Most people would agree that heavy alcohol consumption causes or contributes to a host of health problems, including cancer, but what about moderate-to-light alcohol use? Does even a small amount of alcohol put your health at risk?
The short answer is yes. Alcohol use has been linked to increased risk of several cancer types including cancers of the:
- throat (pharynx)
- voice box (larynx)
- breast (in women)
- colon and rectum
For each type of cancer, the risk increases with the amount of alcohol consumed. For someone who is an occasional drinker, there probably won’t be much of an increased risk, depending on your genetic makeup and overall health, but moderate drinking, defined by the National Institutes of Health (NIH) as one drink per day for a women and two drinks per day for a man, can produce adverse health risks.
The link between breast cancer and moderate alcohol use has been extensively researched and reported on. In 2009, a seven-year National Cancer Institute study of 1.2 million middle-aged women found that women who had as little as one drink per day increased their risk for not only breast, but liver, rectum, mouth, throat and esophageal cancer.

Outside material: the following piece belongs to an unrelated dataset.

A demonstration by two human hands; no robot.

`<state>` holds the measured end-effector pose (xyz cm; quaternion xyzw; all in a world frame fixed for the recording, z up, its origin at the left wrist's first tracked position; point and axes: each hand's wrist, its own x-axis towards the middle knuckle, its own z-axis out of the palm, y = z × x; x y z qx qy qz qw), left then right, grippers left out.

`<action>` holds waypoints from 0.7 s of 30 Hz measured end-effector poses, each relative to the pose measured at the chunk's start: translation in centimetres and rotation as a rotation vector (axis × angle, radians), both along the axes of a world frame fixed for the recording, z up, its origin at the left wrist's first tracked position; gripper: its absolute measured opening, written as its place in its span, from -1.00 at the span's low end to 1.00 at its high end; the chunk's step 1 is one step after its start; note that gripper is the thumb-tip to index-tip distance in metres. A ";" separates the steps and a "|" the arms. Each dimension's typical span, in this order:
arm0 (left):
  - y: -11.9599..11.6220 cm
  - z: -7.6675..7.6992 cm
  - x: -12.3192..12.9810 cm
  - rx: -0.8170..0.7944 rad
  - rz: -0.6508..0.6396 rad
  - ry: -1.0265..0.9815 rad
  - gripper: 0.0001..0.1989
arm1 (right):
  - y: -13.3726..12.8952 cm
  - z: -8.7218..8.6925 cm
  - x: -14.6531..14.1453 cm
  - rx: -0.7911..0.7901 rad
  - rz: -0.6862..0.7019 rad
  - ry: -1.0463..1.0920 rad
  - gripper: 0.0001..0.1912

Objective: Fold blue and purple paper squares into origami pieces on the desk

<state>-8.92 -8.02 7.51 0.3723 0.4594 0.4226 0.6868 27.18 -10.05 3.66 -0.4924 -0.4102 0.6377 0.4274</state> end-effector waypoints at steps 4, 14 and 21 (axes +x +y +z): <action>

This study was the first to link low-to-moderate levels of alcohol use with an increased cancer risk for other types of cancer.
“There were no minimum levels of alcohol consumption that could be considered to be without risk,” said Naomi Allen, a cancer epidemiologist at the University of Oxford and one of the study’s researchers.
Alcohol use clearly raises the risk of cancers of the mouth, throat, voicebox and esophagus. If you are a “smoke while I drink” kind of gal, your risk factor increases dramatically. When alcohol is combined with tobacco use, the risk for these cancers is substantially higher than using either alcohol or tobacco alone. Researchers believe this may be because the alcohol (Ethanol) in all alcoholic beverages can act as a solvent that helps the harmful chemicals in tobacco to leach into the cells lining the digestive tract.